Note: There is so much more detail I would like to add to this post, but my fear is that it would take away from the last days of my mom’s life.  

I wish I could say that when I got off the phone with my Dad, I ran around the house packing stuff up and drove 200 miles per hour up the road to get to my mom’s bedside.  But that isn’t the way it happened on that Tuesday.  I had gone to the gym earlier in the morning and went to work.  As someone in outside sales, we were assigned team days to be out “cold calling”- i.e. talking with businesses in the community.  On this particular day, I had gotten ready at the gym and started making my rounds in the North Phoenix area, and had knocked on a handful of businesses’ doors before making my way home just before lunch. Fortunately, Dad called me shortly after I got home.  I gathered a few things, just in case I would be spending the night, called my boss and left him a voicemail, letting him know that something was wrong with my mom, and made my way up to my parent’s house.

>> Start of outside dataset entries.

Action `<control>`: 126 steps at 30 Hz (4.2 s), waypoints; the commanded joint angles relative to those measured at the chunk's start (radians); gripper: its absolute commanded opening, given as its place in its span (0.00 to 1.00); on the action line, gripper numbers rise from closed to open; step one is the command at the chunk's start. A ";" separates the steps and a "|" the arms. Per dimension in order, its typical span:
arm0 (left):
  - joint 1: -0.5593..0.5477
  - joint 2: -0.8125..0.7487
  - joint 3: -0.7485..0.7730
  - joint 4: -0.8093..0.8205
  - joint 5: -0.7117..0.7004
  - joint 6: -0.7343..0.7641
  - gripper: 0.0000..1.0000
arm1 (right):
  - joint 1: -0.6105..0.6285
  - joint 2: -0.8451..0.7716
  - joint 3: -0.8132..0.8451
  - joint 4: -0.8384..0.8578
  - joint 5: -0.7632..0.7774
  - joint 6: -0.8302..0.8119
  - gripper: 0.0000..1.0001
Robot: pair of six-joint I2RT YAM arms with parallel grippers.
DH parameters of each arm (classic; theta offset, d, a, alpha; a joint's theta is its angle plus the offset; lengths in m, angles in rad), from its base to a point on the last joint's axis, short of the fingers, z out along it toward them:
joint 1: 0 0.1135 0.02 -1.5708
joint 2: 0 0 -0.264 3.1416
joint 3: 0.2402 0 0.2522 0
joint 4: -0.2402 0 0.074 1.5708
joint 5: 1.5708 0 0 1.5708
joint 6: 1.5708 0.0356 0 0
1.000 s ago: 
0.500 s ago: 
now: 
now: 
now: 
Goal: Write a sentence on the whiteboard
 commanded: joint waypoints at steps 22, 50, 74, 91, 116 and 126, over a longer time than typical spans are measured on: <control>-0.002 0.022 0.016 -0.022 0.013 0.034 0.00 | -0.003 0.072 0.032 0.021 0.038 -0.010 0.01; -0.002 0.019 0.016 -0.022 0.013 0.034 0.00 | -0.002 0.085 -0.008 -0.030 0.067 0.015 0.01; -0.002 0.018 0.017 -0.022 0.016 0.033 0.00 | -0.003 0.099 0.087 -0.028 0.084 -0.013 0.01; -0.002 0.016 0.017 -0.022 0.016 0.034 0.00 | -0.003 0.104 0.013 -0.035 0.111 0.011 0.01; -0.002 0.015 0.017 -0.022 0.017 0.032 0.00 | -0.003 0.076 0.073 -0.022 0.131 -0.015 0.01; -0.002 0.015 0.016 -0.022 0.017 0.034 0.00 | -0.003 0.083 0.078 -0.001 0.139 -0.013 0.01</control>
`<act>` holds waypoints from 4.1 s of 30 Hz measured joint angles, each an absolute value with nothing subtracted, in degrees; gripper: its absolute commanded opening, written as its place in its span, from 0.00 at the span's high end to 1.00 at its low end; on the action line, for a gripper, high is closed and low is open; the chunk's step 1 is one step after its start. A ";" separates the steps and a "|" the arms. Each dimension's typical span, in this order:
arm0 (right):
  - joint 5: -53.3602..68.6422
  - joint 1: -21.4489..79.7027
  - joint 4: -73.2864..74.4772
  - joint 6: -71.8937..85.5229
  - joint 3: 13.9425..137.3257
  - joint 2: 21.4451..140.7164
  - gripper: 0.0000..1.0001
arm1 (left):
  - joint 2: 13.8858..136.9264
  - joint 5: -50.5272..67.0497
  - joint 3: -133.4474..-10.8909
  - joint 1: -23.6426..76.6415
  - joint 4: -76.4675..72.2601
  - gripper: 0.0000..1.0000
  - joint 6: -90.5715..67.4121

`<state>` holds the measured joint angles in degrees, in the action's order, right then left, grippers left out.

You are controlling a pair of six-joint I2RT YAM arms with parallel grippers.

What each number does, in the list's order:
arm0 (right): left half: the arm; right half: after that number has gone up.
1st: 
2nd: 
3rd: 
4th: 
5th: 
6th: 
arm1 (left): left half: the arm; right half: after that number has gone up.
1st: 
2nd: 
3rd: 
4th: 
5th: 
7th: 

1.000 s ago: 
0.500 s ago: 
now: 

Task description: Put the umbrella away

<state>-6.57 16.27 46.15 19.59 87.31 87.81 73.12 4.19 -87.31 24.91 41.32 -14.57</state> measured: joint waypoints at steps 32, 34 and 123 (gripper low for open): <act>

As I approached the front door, I wasn’t truly aware, nor was I prepared for what was on the other side.  As I opened the door, I saw my mother laying in her chair in what looked like a sleeping state.  My dad was with her, as was one of the hospice nurses. Connie was a woman of Haitian descent, her accent so thick that initially I had a difficult time understanding her. Connie stood over Barb with a washcloth on her head, quietly, yet firmly, saying her name in her ear.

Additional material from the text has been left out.